Metadata-Version: 2.4
Name: mzidentml-polars
Version: 0.1.0
Requires-Dist: polars>=0.20.0,<1.32.0
License-File: LICENSE
Summary: A fast Rust-based writer for mzIdentML 1.3 files using Polars
Keywords: proteomics,mzIdentML,polars,crosslinking
Author-email: "Falk B. Schimweg" <f.schimweg@tu-berlin.de>
License: Apache-2.0
Requires-Python: >=3.8
Description-Content-Type: text/markdown; charset=UTF-8; variant=GFM
Project-URL: Bug Tracker, https://github.com/Rappsilber-Laboratory/mzIdentML-polars/issues
Project-URL: Homepage, https://github.com/Rappsilber-Laboratory/mzIdentML-polars

# mzIdentML-polars

A fast Rust-based writer for mzIdentML 1.3 files using Polars DataFrames as input.
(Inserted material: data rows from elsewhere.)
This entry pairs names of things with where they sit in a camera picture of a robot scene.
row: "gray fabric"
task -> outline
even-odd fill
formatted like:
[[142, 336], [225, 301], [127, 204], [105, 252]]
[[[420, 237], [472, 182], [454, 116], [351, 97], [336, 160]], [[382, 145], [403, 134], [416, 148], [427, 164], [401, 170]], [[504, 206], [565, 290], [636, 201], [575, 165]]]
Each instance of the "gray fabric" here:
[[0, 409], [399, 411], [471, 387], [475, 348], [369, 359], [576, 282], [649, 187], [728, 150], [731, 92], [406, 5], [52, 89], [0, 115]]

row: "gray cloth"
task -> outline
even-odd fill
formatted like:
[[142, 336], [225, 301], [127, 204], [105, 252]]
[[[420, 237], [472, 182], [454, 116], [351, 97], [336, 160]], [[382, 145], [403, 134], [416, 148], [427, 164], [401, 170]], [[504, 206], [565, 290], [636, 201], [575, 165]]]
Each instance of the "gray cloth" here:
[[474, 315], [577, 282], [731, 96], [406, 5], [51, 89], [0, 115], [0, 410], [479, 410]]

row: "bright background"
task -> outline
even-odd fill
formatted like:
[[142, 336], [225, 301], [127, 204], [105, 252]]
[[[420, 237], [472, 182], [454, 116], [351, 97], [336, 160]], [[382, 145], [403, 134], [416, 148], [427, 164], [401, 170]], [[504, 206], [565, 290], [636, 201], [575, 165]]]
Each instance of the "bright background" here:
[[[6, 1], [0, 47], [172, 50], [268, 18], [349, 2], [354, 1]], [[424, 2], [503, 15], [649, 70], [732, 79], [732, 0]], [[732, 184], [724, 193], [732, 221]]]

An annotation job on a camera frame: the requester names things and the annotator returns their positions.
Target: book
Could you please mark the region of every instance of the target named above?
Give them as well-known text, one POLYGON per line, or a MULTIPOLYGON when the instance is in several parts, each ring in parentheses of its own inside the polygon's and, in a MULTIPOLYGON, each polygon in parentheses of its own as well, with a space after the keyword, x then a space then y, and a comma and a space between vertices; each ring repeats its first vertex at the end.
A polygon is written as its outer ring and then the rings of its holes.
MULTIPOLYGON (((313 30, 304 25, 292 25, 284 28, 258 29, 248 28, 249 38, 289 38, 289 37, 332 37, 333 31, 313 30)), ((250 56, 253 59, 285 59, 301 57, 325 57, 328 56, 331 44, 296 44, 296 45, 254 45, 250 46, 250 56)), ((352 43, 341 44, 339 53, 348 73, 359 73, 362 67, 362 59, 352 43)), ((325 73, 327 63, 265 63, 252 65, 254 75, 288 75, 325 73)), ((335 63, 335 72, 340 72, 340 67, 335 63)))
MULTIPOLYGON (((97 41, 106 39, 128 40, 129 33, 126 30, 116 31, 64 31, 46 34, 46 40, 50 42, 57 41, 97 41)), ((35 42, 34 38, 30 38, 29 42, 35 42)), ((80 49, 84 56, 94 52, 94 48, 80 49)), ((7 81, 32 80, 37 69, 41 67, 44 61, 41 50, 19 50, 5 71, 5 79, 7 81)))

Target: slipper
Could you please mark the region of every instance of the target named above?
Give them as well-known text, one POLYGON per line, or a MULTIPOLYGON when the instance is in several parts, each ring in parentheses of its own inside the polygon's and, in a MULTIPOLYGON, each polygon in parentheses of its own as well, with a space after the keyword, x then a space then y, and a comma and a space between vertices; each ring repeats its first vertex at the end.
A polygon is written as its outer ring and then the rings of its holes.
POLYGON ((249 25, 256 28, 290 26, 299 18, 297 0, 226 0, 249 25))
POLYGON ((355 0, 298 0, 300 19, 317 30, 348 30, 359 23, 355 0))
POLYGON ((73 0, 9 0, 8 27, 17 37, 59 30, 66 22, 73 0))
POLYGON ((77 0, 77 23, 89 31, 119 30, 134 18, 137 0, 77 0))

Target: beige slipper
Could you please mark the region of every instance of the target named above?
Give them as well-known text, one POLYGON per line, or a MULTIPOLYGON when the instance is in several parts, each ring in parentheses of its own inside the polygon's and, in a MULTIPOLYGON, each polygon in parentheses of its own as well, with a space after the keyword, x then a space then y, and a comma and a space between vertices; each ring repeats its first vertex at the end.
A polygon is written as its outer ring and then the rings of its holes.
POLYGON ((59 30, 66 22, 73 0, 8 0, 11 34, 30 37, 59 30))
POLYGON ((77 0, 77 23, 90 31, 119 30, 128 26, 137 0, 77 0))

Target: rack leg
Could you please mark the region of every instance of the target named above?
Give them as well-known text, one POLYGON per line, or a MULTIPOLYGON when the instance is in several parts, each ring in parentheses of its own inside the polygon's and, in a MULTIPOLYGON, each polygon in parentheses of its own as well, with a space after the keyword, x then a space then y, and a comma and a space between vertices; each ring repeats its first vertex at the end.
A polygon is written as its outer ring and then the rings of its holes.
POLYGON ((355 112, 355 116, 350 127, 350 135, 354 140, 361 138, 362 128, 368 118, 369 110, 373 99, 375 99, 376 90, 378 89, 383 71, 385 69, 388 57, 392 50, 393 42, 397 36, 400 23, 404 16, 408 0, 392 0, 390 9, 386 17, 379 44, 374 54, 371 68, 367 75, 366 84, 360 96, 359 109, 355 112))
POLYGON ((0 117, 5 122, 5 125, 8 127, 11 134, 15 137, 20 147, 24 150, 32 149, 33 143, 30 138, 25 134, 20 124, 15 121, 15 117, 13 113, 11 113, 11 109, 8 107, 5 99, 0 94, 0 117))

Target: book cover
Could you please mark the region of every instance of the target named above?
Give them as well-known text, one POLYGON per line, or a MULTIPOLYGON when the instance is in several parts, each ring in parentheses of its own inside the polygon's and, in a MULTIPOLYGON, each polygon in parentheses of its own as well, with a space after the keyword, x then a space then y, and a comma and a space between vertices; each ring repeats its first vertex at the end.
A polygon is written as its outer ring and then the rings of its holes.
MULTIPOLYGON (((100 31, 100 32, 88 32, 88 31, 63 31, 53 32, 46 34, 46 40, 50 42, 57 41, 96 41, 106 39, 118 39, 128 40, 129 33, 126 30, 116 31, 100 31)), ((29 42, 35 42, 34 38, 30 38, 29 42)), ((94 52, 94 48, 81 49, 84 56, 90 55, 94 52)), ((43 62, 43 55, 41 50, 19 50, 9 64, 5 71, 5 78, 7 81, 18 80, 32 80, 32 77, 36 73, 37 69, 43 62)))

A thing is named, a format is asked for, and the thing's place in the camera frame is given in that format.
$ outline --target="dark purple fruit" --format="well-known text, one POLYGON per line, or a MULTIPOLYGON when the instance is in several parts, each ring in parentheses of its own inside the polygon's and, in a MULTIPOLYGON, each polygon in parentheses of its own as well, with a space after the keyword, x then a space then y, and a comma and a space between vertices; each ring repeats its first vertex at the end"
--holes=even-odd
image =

This project simplifies the generation of standard-compliant proteomics identification files, with built-in support for:

- **Polars Integration**: Directly write mzIdentML from high-performance DataFrames.
- **ProForma v2**: Support for standard peptide sequence notation (e.g., `PEPT[Unimod:35]IDEK`).
- **Crosslinking**: Native encoding for crosslinked peptide matches (CSMs).
- **mzIdentML 1.3.0 Compliance**: Generates valid XML according to the latest PSI-PI standards.

## Installation

You can install the Python bindings directly from the source using `maturin`:

```bash
# Clone the repository
git clone https://github.com/Rappsilber-Laboratory/mzIdentML-polars.git
cd mzIdentML-polars

# Install via pipenv (requires a Rust toolchain and maturin)
pipenv install
pipenv run maturin develop
```

## Usage

The primary functions are `write_mzidentml` (for file output) and `serialize_mzidentml` (for string output). Both take Polars DataFrames and a dictionary for metadata. Note that `write_mzidentml` takes the output path as its first argument.

### Writing to a File (Recommended)

This method is memory-efficient as it streams the XML directly to the disk. It also supports **automatic Gzip compression** if the filename ends in `.gz`.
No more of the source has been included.